Our 2020 AGM will take place online (on Zoom) on Saturday 12th September, 11am – 1pm. We are sorry to not be able to organise the usual weekend get-together, but hope holding the meeting online will enable easy participation for members from across the UK.
The meeting will feature:
- a chance to hear a summary of work over the past year
- consideration and approval of our annual accounts
- Trustee elections
- motions from members
All are welcome, though only members are eligible to vote on motions and Trustee elections.
Please RSVP to receive a copy of final papers for the meeting, and details of how to join the call.
The deadline for submitting motions or Trustee candidates has now passed.
‘That Medact should investigate the risks and benefits of civil nuclear power, noting its clear links with the military industry, and produce a briefing to be used as the basis for consultation with the membership, and bring a proposal for policy to be discussed at the AGM in 2021.’
Proposed: Frank Boulton
Seconded: Elizabeth Waterston
‘That the Board undertakes a review of the Memorandum and Articles to ensure they are appropriate for the organisation that Medact has become and to present these for approval at the next AGM.’
Proposed: Medact Board
Two Trustees who have served as co-opted Trustees over the last year will be standing for election for a three-year term:
Anne Schulthess is the Marketing manager at the International Institute for Environment and Development. She holds an MSc in Development Studies from the School of Oriental and African Studies, and prior to joining the communications team at IIED she spent several years as a campaigner at the Campaign for Nuclear Disarmament, and as a programme manager at the stop-smoking charity, QUIT. She is particularly interested in communicating the linkages between climate change, biodiversity loss and global health, and is trying to be a better intersectional feminist and listener to the experiences of people in the global South.
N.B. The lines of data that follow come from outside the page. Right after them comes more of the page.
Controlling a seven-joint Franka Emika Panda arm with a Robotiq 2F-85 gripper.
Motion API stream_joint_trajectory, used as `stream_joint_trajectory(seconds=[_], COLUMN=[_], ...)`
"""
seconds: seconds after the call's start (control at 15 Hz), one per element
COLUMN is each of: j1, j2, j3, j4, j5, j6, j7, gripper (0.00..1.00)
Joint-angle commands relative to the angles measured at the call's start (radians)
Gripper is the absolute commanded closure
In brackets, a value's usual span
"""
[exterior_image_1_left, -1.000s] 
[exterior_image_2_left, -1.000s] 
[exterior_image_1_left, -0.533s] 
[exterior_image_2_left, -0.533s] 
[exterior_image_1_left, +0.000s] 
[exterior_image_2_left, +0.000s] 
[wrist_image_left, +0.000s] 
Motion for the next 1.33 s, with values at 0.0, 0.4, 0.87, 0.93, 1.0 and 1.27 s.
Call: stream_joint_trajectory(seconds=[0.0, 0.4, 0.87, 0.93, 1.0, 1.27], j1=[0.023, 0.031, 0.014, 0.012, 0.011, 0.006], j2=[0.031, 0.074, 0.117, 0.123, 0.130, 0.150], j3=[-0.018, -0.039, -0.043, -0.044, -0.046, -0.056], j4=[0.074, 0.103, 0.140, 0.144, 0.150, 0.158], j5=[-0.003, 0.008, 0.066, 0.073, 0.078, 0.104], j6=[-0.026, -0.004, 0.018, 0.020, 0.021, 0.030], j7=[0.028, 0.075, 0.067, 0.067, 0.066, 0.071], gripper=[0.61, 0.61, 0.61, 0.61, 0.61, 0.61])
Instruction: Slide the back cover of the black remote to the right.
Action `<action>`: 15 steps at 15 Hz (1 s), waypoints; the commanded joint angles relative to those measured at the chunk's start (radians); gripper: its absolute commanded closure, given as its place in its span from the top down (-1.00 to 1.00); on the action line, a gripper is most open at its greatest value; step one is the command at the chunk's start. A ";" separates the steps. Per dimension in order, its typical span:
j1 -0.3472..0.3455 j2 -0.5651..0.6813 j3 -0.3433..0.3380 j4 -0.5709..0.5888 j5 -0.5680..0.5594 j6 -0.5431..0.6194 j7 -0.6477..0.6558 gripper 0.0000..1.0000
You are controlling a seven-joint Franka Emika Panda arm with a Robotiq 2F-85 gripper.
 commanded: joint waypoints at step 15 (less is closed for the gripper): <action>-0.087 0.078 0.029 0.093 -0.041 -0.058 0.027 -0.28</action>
Lisa Murphy works at the NHSX Centre of Expertise, establishing fair value data partnerships for the health service and ensuring ethical technology development. She previously worked as a junior doctor and in Public Health England – developing a passion for addressing health and social inequity through community centred action. This has translated into working with the Medact Migrant Solidarity Group to and drive research and interventions on healthcare exclusion, as well as coordinating campaigns on the intersection of human rights and the use of technology.
Two Trustee who have served a first three-year term on the Board will be standing for re-election, for a second three-year term:
Jeremy Wight is a ‘retired’ public health doctor, having worked in hospitals in Derby and Sheffield, before specialising in public health. He was Director of Public Health for Sheffield from 2006 to 2015, and subsequently worked for the National Institute of Clinical and Health Excellence (NICE). In addition to being a Medact Trustee, he is also a Trustee of Hope for the Future, and chairs Hope Valley Climate Action, as well as being a non-executive director at the Chesterfield Royal Hospital. He lives in the Hope Valley, in the Derbyshire Peak District, and spends as much of his spare time out of doors as possible.
Jonathan Monk-Cunliffe is a medical doctor training in psychiatry. He holds a masters degree in public health and a postgraduate certificate in medical education, reflecting his interest in both topics. He is currently an NIHR Academic Clinical Fellow, combining clinical work with research into the physical health of people with mental illness. Jonathan has a longstanding interest in social justice and health equity. As a student, he was involved with Students for Global Health (formerly Medsin), and helped to organise their national conference on health inequalities. He recently helped to re-establish the Medact Sheffield group, starting a Patients Not Passports campaign on access to healthcare. Having now moved to the South West he is keen to continue this work, as well as dragging his bike up some of the local hills.